Currently there is a substantial imbalance between inbound and outbound student mobility in Kazakhstan. Although about 60,000 Kazakhstani students are reported to be studying overseas, there are only slightly over 10,000 international students in Kazakhstani universities. Most of these international students come from Russia, Uzbekistan, Mongolia, Tajikistan, South Korea, Afghanistan, Belarus, and Romania. Large parts of them are self-funded (n=10 141), some are participants of mutual agreements on educational exchange between countries (n=259) and some are recipients of state grants of Kazakhstan. There are about 132 universities in Kazakhstan where three languages, Kazakh, Russian and English, are the languages of instruction. However, recruitment of international students is not common for all of them. Only a few universities have the capacity to receive international students with English-medium classes, but most of them are able to accommodate students from former Soviet countries who share similar cultural and language background.
Educational policymakers recognize the importance of increasing inbound student mobility. Being a signatory of the Bologna Declaration and part of EHEA requires Kazakhstan to increase international mobility of Kazakhstani students to 20 percent. As a result, increasing the number of foreign students in Kazakhstani universities of Kazakhstan is made a priority in higher education reform. It would not only mean complying with international mandates, but also represent the acceptance of Kazakhstani HEIs by the regional/international higher education market.

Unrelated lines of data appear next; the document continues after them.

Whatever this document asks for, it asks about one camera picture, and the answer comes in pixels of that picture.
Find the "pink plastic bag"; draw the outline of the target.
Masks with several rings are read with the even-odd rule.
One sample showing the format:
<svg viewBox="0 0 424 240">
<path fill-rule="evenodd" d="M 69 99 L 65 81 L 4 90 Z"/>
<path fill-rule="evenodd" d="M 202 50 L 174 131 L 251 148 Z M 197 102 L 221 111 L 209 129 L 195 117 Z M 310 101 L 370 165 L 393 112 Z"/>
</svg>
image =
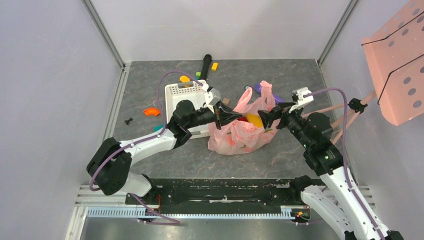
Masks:
<svg viewBox="0 0 424 240">
<path fill-rule="evenodd" d="M 261 96 L 253 103 L 249 103 L 252 98 L 253 90 L 248 88 L 241 95 L 234 111 L 241 113 L 257 115 L 258 110 L 268 111 L 276 106 L 272 95 L 272 84 L 263 80 L 260 82 Z M 262 146 L 270 143 L 277 133 L 279 120 L 275 120 L 268 129 L 257 127 L 251 122 L 234 120 L 230 124 L 217 129 L 214 124 L 208 125 L 209 140 L 207 147 L 209 150 L 217 152 L 220 155 L 240 155 L 251 153 Z"/>
</svg>

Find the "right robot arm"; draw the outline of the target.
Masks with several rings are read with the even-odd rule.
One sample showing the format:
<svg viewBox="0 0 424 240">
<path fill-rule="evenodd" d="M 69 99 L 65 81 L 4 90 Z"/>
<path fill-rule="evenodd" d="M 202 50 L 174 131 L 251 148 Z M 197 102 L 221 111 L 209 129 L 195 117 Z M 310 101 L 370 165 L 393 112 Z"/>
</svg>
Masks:
<svg viewBox="0 0 424 240">
<path fill-rule="evenodd" d="M 307 165 L 328 187 L 334 203 L 307 175 L 289 184 L 289 199 L 295 204 L 312 207 L 342 240 L 401 240 L 400 232 L 390 230 L 374 213 L 352 178 L 342 153 L 331 142 L 329 118 L 313 112 L 307 118 L 302 109 L 289 111 L 293 102 L 280 103 L 271 110 L 259 110 L 263 126 L 268 129 L 279 121 L 277 129 L 288 131 L 304 147 Z"/>
</svg>

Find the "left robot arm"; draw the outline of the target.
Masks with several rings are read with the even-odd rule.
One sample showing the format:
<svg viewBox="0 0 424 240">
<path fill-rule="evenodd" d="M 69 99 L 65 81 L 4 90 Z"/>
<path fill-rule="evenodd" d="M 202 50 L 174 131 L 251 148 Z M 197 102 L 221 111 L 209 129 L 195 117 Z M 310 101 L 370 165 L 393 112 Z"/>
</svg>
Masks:
<svg viewBox="0 0 424 240">
<path fill-rule="evenodd" d="M 103 141 L 86 167 L 90 175 L 91 191 L 102 191 L 110 196 L 126 192 L 139 197 L 145 204 L 157 198 L 154 184 L 145 174 L 135 174 L 130 168 L 135 163 L 160 152 L 184 145 L 191 137 L 191 128 L 214 123 L 218 129 L 242 117 L 221 101 L 212 108 L 195 109 L 190 100 L 182 100 L 169 122 L 151 134 L 124 141 L 110 137 Z"/>
</svg>

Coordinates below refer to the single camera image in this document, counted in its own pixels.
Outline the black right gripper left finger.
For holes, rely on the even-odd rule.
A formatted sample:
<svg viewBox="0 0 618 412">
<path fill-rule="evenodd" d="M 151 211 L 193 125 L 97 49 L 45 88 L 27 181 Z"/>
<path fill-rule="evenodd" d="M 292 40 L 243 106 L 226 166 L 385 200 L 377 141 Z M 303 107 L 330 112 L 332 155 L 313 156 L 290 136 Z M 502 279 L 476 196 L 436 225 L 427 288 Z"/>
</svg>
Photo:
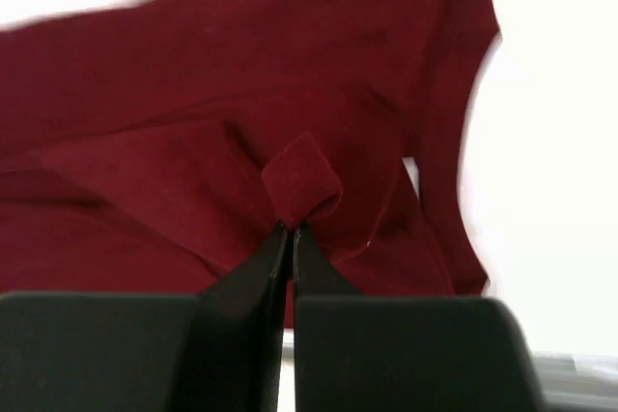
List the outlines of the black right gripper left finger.
<svg viewBox="0 0 618 412">
<path fill-rule="evenodd" d="M 5 411 L 273 411 L 289 234 L 196 294 L 1 298 Z"/>
</svg>

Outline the dark red t-shirt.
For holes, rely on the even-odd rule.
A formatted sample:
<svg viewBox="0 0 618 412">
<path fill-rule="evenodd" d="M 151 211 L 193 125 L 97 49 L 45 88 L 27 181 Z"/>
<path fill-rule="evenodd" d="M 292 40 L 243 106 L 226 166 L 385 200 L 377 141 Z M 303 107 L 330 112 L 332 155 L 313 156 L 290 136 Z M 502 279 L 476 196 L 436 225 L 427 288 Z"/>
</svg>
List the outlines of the dark red t-shirt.
<svg viewBox="0 0 618 412">
<path fill-rule="evenodd" d="M 492 0 L 150 0 L 1 35 L 1 288 L 196 292 L 278 223 L 372 295 L 488 280 L 458 171 Z"/>
</svg>

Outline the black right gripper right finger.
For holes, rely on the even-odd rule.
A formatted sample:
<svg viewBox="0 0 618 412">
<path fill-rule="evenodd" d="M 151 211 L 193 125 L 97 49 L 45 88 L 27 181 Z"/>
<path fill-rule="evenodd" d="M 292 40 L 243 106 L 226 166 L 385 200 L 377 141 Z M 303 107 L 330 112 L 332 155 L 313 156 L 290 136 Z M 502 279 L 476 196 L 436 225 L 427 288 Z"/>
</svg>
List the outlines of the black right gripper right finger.
<svg viewBox="0 0 618 412">
<path fill-rule="evenodd" d="M 299 411 L 520 412 L 546 407 L 510 311 L 483 297 L 359 293 L 295 232 Z"/>
</svg>

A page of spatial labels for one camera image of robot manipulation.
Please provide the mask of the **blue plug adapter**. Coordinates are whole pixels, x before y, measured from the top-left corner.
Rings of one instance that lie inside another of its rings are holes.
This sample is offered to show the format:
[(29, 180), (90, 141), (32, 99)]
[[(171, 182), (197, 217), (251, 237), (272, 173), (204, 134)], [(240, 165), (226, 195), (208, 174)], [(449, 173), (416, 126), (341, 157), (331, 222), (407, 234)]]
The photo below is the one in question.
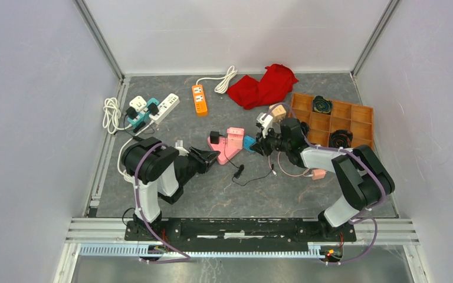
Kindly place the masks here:
[(251, 136), (249, 136), (249, 135), (246, 135), (246, 136), (244, 136), (244, 138), (243, 138), (243, 143), (242, 143), (243, 148), (244, 148), (245, 150), (247, 150), (248, 152), (250, 152), (250, 153), (254, 153), (255, 150), (253, 150), (253, 149), (251, 148), (251, 146), (253, 146), (253, 145), (255, 144), (255, 142), (256, 142), (256, 140), (255, 140), (253, 137), (251, 137)]

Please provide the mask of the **beige cube plug adapter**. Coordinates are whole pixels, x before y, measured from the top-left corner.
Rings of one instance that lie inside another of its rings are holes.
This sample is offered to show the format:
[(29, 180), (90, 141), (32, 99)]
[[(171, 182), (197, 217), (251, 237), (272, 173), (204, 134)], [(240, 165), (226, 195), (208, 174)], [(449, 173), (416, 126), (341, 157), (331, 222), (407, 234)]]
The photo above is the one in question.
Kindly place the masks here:
[(279, 123), (282, 119), (286, 118), (287, 112), (282, 104), (279, 105), (270, 105), (269, 110), (271, 110), (270, 115), (273, 117), (274, 123)]

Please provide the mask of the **pink power strip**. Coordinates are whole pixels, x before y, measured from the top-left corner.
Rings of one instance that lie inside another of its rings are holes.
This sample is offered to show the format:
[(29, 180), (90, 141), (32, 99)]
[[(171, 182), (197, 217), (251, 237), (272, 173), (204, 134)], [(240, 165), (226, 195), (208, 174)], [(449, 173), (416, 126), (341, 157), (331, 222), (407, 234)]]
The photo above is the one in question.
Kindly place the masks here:
[(216, 157), (217, 162), (220, 165), (225, 165), (231, 160), (233, 157), (235, 157), (239, 152), (241, 152), (241, 149), (233, 148), (227, 146), (227, 138), (226, 137), (219, 137), (219, 142), (217, 144), (211, 142), (211, 138), (207, 138), (207, 143), (209, 148), (212, 151), (218, 151), (220, 154)]

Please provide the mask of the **pink cube socket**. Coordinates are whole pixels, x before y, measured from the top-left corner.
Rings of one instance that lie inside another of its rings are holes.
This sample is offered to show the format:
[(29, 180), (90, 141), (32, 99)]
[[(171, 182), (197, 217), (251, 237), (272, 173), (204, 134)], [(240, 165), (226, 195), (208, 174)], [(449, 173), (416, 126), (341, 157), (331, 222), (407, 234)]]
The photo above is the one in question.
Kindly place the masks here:
[(242, 150), (245, 130), (238, 127), (229, 127), (226, 133), (226, 146), (230, 149)]

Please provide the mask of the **pink plug adapter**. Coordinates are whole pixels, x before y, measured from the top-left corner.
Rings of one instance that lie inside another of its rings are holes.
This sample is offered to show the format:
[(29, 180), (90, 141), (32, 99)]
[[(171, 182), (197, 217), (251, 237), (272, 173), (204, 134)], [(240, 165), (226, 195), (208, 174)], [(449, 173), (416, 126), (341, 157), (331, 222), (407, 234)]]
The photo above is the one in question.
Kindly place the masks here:
[(313, 180), (323, 179), (326, 176), (327, 171), (323, 169), (313, 169), (311, 171), (311, 178)]

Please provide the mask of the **orange power strip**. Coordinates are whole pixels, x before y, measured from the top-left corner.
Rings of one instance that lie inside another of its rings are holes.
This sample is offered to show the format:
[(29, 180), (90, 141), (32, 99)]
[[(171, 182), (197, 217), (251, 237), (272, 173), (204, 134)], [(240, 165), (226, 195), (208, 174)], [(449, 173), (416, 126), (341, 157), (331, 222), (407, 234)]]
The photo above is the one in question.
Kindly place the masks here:
[(208, 108), (202, 84), (196, 84), (192, 87), (192, 95), (197, 116), (206, 116), (208, 114)]

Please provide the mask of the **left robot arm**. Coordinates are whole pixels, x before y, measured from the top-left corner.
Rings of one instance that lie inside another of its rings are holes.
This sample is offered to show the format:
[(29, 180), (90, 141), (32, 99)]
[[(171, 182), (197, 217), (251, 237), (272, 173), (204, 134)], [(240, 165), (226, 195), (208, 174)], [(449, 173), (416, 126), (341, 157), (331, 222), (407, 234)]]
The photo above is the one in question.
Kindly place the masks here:
[(134, 188), (135, 214), (141, 222), (142, 236), (155, 240), (162, 232), (158, 199), (176, 203), (183, 195), (184, 186), (195, 175), (207, 173), (219, 155), (219, 151), (195, 147), (182, 153), (155, 137), (139, 139), (123, 150), (121, 163)]

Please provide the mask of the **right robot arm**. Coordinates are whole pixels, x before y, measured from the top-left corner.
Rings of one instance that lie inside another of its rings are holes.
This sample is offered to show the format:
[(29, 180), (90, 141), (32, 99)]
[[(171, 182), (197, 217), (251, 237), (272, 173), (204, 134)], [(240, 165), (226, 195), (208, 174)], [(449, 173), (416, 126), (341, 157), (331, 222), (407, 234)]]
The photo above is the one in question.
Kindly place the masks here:
[(280, 121), (280, 132), (273, 128), (273, 117), (261, 113), (256, 126), (260, 129), (252, 150), (270, 156), (285, 153), (291, 164), (306, 169), (323, 169), (334, 173), (341, 196), (318, 215), (317, 233), (331, 241), (345, 223), (351, 223), (363, 211), (381, 204), (395, 190), (395, 183), (371, 147), (333, 148), (311, 144), (309, 125), (297, 118)]

Although there has been a number of research on outbound student mobility (Perna et. al 2014, 2015.., Altbach 2014, Nurbek 2014) in Kazakhstan, there is lack of research on inbound student mobility. The practical significance of the research is to advise policymakers and universities on effectively attracting foreign students through informing on foreign students’ experience in Kazakhstan, including the assessment of the quality of education and its accessibility, and also on estimated infrastructure of Kazakhstani universities, and their perceptions regarding accepting foreign students
One of the classical models to explain the factors influencing the international student motivation and decision is push-pull model. It is ‘used to understand international student flows, the decision or motivation to study abroad and the international students’ choices of country and institution’ (Chen, 2007). By applying the push-pull factors in this paper, we will focus on factors associated with Kazakhstani context. We will also consider personal reasons, country and city image, institution image and programme evaluation (Cubillo, Sánchez & Cerviño, 2006). Previous research on international student experience suggests that ‘adaptation to teaching and learning in a host country depends on the similarity of the foreign students’ cultural background to the culture of the host country’ (Hull, 1978). Additionally, research indicates that the ways universities, programs and courses address pastoral and academic issues faced by international students in the host country are key to a successful educational experience (Edwards & Ran, 2006).